** WHAT THIS TASK INVOLVES **
What lines in the material hold the string "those"? Copy out each of them.

** INPUT RECORDS **
== Segment start ==

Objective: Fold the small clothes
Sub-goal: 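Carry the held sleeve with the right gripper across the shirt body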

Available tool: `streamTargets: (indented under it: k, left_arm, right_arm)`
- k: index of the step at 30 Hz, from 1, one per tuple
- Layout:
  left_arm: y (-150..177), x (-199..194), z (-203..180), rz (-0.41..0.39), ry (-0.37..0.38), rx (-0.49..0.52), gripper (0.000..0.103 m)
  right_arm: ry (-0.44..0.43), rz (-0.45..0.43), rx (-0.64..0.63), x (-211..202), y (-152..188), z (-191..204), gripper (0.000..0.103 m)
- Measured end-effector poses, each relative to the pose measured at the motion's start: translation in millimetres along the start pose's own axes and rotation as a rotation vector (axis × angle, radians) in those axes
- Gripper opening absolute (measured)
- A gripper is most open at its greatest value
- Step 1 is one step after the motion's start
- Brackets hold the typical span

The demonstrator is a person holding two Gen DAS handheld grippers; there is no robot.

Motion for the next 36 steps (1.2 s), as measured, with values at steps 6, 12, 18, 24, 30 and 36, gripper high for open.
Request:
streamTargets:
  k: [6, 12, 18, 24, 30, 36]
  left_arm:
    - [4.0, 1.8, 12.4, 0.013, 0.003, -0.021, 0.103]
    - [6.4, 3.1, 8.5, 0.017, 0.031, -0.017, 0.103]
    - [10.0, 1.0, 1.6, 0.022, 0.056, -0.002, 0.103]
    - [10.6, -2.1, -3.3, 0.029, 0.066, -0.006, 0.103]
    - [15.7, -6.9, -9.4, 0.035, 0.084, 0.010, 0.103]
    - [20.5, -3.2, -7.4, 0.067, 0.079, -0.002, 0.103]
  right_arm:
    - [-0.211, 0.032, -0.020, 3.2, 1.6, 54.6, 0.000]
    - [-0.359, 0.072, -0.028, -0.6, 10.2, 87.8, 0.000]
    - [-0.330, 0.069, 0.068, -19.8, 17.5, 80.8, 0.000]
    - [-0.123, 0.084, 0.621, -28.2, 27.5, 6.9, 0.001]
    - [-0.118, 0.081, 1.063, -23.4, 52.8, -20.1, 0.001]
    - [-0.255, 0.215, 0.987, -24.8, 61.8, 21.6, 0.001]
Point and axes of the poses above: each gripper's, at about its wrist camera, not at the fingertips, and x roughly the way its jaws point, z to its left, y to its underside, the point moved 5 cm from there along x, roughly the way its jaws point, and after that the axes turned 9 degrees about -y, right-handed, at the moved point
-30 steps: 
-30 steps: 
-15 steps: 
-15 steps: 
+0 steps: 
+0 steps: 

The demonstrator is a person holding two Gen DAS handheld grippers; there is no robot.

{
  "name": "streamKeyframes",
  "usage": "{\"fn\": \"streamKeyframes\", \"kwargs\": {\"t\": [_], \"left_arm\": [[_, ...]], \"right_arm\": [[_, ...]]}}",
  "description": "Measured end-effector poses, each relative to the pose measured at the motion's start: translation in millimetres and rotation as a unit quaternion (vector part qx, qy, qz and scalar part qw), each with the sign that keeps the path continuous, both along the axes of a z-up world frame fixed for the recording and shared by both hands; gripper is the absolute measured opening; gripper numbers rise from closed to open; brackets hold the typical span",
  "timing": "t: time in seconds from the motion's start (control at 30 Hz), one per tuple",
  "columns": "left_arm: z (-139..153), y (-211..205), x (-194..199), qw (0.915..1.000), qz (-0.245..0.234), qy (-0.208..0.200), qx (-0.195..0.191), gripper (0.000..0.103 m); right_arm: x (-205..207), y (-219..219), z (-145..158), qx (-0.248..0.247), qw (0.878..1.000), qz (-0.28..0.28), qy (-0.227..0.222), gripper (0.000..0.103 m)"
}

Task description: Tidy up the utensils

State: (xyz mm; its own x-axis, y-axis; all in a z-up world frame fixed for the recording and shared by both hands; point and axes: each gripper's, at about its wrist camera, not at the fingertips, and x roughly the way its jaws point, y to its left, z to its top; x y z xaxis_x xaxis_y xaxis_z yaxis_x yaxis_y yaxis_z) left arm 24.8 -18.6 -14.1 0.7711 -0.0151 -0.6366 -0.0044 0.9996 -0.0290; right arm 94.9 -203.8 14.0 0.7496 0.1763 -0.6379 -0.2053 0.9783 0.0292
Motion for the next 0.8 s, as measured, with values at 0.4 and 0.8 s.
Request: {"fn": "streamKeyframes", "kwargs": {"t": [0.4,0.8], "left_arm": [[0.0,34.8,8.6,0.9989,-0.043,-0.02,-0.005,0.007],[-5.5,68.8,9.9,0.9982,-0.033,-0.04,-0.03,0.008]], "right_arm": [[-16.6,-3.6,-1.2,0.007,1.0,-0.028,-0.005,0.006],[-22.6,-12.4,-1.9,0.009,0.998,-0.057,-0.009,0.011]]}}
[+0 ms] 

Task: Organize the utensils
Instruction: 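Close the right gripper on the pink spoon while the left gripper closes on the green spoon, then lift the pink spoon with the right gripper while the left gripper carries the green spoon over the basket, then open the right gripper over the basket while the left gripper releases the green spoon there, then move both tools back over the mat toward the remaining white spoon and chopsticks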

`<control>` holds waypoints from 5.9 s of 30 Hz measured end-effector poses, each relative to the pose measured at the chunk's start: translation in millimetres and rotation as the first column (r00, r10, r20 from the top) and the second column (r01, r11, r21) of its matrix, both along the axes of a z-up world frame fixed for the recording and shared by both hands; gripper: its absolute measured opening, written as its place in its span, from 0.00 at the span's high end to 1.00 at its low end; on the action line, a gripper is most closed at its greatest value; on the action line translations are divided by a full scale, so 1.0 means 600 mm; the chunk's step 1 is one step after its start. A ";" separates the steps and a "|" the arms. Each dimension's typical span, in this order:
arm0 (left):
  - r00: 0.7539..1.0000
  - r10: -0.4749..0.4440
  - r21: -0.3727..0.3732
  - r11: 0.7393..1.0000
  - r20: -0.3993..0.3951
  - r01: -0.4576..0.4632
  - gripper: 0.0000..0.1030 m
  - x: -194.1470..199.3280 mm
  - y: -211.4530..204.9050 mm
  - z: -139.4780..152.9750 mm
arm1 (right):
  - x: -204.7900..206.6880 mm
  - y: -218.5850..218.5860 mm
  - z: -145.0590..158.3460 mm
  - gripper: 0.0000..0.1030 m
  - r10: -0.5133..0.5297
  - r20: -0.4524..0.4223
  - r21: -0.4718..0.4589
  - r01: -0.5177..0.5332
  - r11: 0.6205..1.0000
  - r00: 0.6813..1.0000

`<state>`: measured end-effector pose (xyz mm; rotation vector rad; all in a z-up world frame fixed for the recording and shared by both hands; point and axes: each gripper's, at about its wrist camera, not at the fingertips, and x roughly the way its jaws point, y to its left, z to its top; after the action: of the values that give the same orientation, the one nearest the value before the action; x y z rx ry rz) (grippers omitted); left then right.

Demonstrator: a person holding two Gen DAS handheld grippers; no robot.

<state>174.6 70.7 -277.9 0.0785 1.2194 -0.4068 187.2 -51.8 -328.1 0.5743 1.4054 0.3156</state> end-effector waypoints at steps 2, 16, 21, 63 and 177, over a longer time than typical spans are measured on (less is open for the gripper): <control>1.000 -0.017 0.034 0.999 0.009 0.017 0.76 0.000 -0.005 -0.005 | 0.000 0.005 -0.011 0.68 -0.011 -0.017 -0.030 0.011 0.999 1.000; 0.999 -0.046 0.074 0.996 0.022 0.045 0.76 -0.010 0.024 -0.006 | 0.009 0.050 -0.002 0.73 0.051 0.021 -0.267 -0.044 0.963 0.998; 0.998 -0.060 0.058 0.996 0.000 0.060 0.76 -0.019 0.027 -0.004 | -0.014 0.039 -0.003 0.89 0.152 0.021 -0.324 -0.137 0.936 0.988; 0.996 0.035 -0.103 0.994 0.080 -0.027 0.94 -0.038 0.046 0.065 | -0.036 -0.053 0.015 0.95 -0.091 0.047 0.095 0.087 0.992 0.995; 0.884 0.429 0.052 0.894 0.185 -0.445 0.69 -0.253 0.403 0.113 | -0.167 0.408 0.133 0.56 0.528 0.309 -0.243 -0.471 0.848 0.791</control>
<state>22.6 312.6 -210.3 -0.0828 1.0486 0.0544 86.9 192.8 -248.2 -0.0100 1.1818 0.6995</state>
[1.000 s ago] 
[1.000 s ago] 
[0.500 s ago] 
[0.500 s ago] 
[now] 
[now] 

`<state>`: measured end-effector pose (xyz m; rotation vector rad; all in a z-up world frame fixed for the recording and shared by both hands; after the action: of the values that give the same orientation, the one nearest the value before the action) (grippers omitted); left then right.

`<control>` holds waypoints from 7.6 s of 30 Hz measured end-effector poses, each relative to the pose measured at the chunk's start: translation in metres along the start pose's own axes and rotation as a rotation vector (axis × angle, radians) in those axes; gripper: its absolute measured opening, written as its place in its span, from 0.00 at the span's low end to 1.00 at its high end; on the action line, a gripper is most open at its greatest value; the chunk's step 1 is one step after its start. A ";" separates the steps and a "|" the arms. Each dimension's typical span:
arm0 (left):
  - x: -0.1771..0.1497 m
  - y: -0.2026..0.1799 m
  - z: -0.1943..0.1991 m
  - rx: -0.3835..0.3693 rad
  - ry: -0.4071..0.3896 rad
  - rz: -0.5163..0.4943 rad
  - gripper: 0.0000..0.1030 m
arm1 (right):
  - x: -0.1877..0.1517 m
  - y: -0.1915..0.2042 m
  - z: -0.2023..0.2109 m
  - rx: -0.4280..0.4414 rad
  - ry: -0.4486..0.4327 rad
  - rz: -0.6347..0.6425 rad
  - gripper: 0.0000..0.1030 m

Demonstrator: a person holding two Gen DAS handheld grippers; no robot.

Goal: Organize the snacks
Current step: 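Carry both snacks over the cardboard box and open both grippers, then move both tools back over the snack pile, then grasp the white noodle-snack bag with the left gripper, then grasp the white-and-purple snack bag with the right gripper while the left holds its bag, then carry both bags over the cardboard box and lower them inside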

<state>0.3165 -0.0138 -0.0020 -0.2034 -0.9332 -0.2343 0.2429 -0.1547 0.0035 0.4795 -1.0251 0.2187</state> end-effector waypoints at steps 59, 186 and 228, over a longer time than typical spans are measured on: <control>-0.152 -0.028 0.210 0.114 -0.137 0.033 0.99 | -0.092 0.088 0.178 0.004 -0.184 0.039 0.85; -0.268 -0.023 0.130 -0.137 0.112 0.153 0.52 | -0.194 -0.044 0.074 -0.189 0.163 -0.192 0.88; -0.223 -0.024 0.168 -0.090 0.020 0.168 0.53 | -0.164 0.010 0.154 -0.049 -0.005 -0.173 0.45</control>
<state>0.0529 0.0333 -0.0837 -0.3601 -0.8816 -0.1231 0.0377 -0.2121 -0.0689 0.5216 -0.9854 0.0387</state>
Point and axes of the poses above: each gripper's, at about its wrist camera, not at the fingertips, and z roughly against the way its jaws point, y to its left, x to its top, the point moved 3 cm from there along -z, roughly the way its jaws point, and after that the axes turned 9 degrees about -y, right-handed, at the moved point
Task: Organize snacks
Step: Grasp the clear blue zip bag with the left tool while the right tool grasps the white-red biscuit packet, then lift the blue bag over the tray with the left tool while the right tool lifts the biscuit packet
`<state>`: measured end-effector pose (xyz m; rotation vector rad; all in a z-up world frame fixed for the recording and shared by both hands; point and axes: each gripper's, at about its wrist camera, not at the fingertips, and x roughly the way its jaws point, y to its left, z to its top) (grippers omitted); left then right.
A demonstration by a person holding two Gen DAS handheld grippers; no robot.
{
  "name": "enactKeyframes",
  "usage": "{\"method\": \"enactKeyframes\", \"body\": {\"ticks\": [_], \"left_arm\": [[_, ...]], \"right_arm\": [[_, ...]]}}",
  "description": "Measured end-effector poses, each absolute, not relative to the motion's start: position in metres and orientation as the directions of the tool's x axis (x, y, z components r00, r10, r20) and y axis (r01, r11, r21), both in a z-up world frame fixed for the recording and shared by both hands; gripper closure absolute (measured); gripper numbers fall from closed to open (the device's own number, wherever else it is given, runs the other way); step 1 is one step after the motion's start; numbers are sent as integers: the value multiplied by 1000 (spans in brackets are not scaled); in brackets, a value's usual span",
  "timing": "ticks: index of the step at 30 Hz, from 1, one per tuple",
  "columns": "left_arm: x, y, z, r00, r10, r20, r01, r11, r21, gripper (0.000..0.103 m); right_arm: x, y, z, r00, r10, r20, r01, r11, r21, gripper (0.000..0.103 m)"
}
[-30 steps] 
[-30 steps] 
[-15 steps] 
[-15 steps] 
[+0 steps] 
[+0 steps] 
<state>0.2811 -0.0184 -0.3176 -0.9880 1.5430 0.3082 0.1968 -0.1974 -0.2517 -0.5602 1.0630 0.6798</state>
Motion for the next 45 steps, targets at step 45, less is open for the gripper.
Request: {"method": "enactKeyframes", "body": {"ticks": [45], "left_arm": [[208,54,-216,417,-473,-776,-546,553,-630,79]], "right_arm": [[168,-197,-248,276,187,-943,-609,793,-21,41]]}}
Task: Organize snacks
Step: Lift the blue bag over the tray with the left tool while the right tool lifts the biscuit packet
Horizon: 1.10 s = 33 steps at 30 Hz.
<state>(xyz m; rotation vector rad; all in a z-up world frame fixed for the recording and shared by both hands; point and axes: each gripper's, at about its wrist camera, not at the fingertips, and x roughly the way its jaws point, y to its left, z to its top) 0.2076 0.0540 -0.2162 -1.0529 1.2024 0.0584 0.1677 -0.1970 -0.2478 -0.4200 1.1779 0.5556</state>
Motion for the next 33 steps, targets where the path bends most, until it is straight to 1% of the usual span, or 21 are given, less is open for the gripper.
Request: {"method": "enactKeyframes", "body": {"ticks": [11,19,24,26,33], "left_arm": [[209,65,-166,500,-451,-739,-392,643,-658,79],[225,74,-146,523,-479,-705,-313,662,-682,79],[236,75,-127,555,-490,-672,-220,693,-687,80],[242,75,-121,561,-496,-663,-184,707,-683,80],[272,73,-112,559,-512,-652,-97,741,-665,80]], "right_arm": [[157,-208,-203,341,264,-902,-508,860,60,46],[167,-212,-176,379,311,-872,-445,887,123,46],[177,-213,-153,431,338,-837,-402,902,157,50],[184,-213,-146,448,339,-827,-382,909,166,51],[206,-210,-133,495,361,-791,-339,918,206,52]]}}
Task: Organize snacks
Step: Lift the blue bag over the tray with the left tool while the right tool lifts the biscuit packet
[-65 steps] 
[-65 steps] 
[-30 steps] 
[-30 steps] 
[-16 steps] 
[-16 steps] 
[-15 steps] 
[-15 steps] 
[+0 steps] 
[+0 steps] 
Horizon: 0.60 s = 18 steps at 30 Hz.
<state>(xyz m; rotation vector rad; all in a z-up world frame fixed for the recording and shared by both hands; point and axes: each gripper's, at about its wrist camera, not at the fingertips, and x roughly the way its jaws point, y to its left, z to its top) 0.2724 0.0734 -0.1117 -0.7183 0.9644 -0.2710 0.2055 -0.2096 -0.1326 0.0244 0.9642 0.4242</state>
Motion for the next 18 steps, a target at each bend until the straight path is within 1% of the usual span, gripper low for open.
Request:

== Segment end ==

** TASK ANSWER **
- Measured end-effector poses, each relative to the pose measured at the motion's start: translation in millimetres along the start pose's own axes and rotation as a rotation vector (axis × angle, radians) in those axes
`<control>` holds waypoints from 7.6 s of 30 Hz measured end-effector poses, each relative to the pose measured at the chunk's start: translation in metres along the start pose's own axes and rotation as a rotation vector (axis × angle, radians) in those axes; gripper: its absolute measured opening, written as its place in its span, from 0.00 at the span's low end to 1.00 at its high end; on the action line, a gripper is most open at its greatest value; the chunk's step 1 is one step after its start. A ";" separates the steps and a "|" the arms. Each dimension's typical span:

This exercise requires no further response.